## EXERCISE BRIEF
Look for "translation" in each line of the entries, and return the matching lines.

## DATA SUPPLIED
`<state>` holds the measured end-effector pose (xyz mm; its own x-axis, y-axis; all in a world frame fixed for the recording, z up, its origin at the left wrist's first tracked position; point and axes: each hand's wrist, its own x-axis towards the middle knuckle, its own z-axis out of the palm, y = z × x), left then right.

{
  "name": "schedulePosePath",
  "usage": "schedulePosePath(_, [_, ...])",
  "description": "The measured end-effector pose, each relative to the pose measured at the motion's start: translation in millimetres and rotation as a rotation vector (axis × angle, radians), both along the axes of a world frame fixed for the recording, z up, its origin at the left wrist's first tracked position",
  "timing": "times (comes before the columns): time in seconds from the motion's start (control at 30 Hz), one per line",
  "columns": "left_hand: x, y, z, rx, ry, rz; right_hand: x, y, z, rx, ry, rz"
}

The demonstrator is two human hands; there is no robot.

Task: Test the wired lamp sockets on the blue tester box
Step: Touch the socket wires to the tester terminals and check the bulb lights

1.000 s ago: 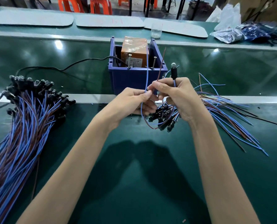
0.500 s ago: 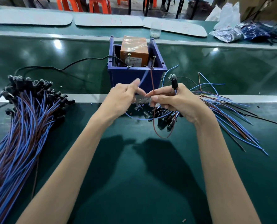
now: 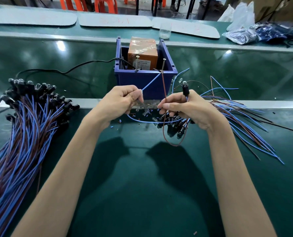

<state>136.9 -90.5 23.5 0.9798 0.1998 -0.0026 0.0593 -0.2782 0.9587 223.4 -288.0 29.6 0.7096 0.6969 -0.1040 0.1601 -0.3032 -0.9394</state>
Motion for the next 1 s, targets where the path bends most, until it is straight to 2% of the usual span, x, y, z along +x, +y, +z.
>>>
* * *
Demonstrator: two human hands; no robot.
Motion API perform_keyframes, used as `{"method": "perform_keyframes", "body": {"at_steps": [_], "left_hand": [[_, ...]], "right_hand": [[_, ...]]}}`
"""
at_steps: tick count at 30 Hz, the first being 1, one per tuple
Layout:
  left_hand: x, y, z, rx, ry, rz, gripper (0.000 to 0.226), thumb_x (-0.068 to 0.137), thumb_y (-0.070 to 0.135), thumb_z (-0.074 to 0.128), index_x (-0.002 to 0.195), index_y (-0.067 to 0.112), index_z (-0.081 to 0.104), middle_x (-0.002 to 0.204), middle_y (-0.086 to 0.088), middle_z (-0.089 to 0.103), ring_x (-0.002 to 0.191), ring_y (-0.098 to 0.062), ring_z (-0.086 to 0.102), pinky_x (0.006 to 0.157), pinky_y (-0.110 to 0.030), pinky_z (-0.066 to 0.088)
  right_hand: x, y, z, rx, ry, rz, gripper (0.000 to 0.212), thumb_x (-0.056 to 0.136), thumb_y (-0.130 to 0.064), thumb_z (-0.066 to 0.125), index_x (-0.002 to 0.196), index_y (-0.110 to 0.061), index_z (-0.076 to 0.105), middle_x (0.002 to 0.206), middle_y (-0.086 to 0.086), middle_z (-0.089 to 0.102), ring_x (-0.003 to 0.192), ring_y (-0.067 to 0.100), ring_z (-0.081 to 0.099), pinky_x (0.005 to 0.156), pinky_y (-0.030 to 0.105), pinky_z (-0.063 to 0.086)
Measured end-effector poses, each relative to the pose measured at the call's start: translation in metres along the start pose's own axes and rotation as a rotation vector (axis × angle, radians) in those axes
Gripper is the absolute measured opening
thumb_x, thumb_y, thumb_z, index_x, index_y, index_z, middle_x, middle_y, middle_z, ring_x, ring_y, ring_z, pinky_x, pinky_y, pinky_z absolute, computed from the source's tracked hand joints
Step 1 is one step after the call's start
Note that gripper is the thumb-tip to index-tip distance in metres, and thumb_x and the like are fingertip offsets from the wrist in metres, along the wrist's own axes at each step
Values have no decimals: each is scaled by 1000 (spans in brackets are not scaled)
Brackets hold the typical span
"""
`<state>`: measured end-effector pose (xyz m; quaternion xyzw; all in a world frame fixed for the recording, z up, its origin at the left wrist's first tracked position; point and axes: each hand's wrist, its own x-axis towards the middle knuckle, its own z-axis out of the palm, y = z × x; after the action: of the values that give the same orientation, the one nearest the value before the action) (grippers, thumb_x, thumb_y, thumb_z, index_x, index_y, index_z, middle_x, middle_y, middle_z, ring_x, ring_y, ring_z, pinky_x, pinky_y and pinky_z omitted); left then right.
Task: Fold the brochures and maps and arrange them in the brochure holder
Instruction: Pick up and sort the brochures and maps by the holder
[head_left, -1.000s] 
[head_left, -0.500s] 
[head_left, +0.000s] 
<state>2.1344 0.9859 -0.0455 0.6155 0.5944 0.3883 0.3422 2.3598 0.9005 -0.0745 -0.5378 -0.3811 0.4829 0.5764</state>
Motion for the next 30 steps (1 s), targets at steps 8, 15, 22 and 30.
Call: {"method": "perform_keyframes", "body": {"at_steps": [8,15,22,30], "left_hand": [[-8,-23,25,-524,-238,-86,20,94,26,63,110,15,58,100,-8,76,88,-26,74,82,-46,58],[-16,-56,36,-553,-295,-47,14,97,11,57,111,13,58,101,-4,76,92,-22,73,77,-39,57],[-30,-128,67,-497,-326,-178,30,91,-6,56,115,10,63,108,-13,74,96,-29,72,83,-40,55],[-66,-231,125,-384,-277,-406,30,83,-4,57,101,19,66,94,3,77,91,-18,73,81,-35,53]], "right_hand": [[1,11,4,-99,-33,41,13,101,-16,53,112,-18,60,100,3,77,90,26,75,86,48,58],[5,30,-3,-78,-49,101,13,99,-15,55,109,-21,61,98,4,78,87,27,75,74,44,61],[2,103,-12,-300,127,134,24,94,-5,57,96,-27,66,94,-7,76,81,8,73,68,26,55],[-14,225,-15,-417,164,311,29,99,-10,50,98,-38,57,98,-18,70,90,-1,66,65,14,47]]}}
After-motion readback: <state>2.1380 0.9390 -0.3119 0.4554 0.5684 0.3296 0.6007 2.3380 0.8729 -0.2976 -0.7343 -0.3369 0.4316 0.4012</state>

## ANSWER BOX
  "description": "The measured end-effector pose, each relative to the pose measured at the motion's start: translation in millimetres and rotation as a rotation vector (axis × angle, radians), both along the axes of a world frame fixed for the recording, z up, its origin at the left wrist's first tracked position",
Measured end-effector poses, each relative to the pose measured at the call's start: translation in metres along the start pose's own axes and rotation as a rotation vector (axis × angle, radians) in those axes

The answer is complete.